WHAT IS BEING ASKED: An exact transcription of every record below is required, with the pictures left out.

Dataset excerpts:
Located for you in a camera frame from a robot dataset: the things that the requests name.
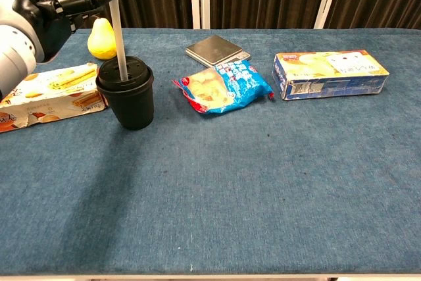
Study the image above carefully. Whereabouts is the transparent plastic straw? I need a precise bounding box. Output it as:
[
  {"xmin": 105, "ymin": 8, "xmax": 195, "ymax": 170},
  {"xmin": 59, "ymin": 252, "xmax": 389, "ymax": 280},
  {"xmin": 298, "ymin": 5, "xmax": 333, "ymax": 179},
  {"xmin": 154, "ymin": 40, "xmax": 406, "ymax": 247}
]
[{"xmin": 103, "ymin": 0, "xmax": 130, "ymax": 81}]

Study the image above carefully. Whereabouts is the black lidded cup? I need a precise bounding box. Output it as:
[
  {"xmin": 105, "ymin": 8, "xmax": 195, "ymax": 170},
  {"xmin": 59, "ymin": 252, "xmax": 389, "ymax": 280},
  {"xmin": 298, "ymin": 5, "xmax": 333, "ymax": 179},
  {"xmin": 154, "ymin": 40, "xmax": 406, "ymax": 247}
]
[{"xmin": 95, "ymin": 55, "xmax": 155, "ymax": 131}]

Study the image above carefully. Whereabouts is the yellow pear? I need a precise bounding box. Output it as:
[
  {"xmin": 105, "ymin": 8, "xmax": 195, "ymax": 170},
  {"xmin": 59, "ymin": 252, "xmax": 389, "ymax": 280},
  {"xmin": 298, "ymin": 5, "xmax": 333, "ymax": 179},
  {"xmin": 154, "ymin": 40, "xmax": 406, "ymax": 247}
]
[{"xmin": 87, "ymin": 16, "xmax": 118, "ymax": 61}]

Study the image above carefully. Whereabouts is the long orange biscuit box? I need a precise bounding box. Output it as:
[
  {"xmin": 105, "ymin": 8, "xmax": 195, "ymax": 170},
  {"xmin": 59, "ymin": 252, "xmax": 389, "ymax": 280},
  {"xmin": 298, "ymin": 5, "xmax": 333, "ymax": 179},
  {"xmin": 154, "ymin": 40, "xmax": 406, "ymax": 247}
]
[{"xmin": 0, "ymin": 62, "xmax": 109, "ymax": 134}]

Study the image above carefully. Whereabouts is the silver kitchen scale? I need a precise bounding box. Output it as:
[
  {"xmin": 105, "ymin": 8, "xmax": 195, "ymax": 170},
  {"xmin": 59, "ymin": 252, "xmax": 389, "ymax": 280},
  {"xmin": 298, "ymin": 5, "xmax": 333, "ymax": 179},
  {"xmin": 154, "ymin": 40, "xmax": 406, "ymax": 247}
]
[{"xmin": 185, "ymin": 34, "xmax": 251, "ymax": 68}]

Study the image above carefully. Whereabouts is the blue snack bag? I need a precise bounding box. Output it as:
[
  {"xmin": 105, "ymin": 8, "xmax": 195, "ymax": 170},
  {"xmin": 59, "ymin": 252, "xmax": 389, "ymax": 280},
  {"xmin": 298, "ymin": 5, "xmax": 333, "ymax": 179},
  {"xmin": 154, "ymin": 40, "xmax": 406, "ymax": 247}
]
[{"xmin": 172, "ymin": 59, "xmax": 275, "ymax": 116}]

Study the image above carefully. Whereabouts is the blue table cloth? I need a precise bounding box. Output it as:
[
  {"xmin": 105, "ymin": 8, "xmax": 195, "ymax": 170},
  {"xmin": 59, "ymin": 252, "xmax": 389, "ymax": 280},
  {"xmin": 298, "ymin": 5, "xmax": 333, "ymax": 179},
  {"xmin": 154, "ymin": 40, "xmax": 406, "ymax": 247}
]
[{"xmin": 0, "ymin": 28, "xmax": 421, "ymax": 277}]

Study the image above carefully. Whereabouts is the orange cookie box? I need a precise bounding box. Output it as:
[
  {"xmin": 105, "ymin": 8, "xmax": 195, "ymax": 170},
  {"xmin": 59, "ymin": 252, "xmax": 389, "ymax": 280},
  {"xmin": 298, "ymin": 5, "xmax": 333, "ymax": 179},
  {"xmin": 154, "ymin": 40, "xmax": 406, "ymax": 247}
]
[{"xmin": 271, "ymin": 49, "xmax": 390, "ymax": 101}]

YOUR RESPONSE:
Located for you in a camera frame from a robot dataset: the things that the requests name.
Study the image above carefully. Whereabouts is the transparent plastic straw? I need a precise bounding box. Output it as:
[
  {"xmin": 105, "ymin": 8, "xmax": 195, "ymax": 170},
  {"xmin": 59, "ymin": 252, "xmax": 389, "ymax": 280},
  {"xmin": 298, "ymin": 5, "xmax": 333, "ymax": 179},
  {"xmin": 154, "ymin": 40, "xmax": 406, "ymax": 247}
]
[{"xmin": 103, "ymin": 0, "xmax": 130, "ymax": 81}]

Study the image above carefully. Whereabouts is the black lidded cup? I need a precise bounding box. Output it as:
[
  {"xmin": 105, "ymin": 8, "xmax": 195, "ymax": 170},
  {"xmin": 59, "ymin": 252, "xmax": 389, "ymax": 280},
  {"xmin": 298, "ymin": 5, "xmax": 333, "ymax": 179},
  {"xmin": 154, "ymin": 40, "xmax": 406, "ymax": 247}
]
[{"xmin": 95, "ymin": 55, "xmax": 155, "ymax": 131}]

Study the image above carefully. Whereabouts is the yellow pear? I need a precise bounding box. Output it as:
[
  {"xmin": 105, "ymin": 8, "xmax": 195, "ymax": 170},
  {"xmin": 59, "ymin": 252, "xmax": 389, "ymax": 280},
  {"xmin": 298, "ymin": 5, "xmax": 333, "ymax": 179},
  {"xmin": 154, "ymin": 40, "xmax": 406, "ymax": 247}
]
[{"xmin": 87, "ymin": 16, "xmax": 118, "ymax": 61}]

Study the image above carefully. Whereabouts is the long orange biscuit box? I need a precise bounding box. Output it as:
[
  {"xmin": 105, "ymin": 8, "xmax": 195, "ymax": 170},
  {"xmin": 59, "ymin": 252, "xmax": 389, "ymax": 280},
  {"xmin": 298, "ymin": 5, "xmax": 333, "ymax": 179},
  {"xmin": 154, "ymin": 40, "xmax": 406, "ymax": 247}
]
[{"xmin": 0, "ymin": 62, "xmax": 109, "ymax": 134}]

Study the image above carefully. Whereabouts is the silver kitchen scale? I need a precise bounding box. Output it as:
[
  {"xmin": 105, "ymin": 8, "xmax": 195, "ymax": 170},
  {"xmin": 59, "ymin": 252, "xmax": 389, "ymax": 280},
  {"xmin": 298, "ymin": 5, "xmax": 333, "ymax": 179},
  {"xmin": 154, "ymin": 40, "xmax": 406, "ymax": 247}
]
[{"xmin": 185, "ymin": 34, "xmax": 251, "ymax": 68}]

Study the image above carefully. Whereabouts is the blue snack bag? I need a precise bounding box. Output it as:
[
  {"xmin": 105, "ymin": 8, "xmax": 195, "ymax": 170},
  {"xmin": 59, "ymin": 252, "xmax": 389, "ymax": 280},
  {"xmin": 298, "ymin": 5, "xmax": 333, "ymax": 179},
  {"xmin": 154, "ymin": 40, "xmax": 406, "ymax": 247}
]
[{"xmin": 172, "ymin": 59, "xmax": 275, "ymax": 116}]

Study the image above carefully. Whereabouts is the blue table cloth? I need a precise bounding box. Output it as:
[
  {"xmin": 105, "ymin": 8, "xmax": 195, "ymax": 170},
  {"xmin": 59, "ymin": 252, "xmax": 389, "ymax": 280},
  {"xmin": 298, "ymin": 5, "xmax": 333, "ymax": 179},
  {"xmin": 154, "ymin": 40, "xmax": 406, "ymax": 247}
]
[{"xmin": 0, "ymin": 28, "xmax": 421, "ymax": 277}]

Study the image above carefully. Whereabouts is the orange cookie box? I need a precise bounding box. Output it as:
[
  {"xmin": 105, "ymin": 8, "xmax": 195, "ymax": 170},
  {"xmin": 59, "ymin": 252, "xmax": 389, "ymax": 280},
  {"xmin": 298, "ymin": 5, "xmax": 333, "ymax": 179},
  {"xmin": 154, "ymin": 40, "xmax": 406, "ymax": 247}
]
[{"xmin": 271, "ymin": 49, "xmax": 390, "ymax": 101}]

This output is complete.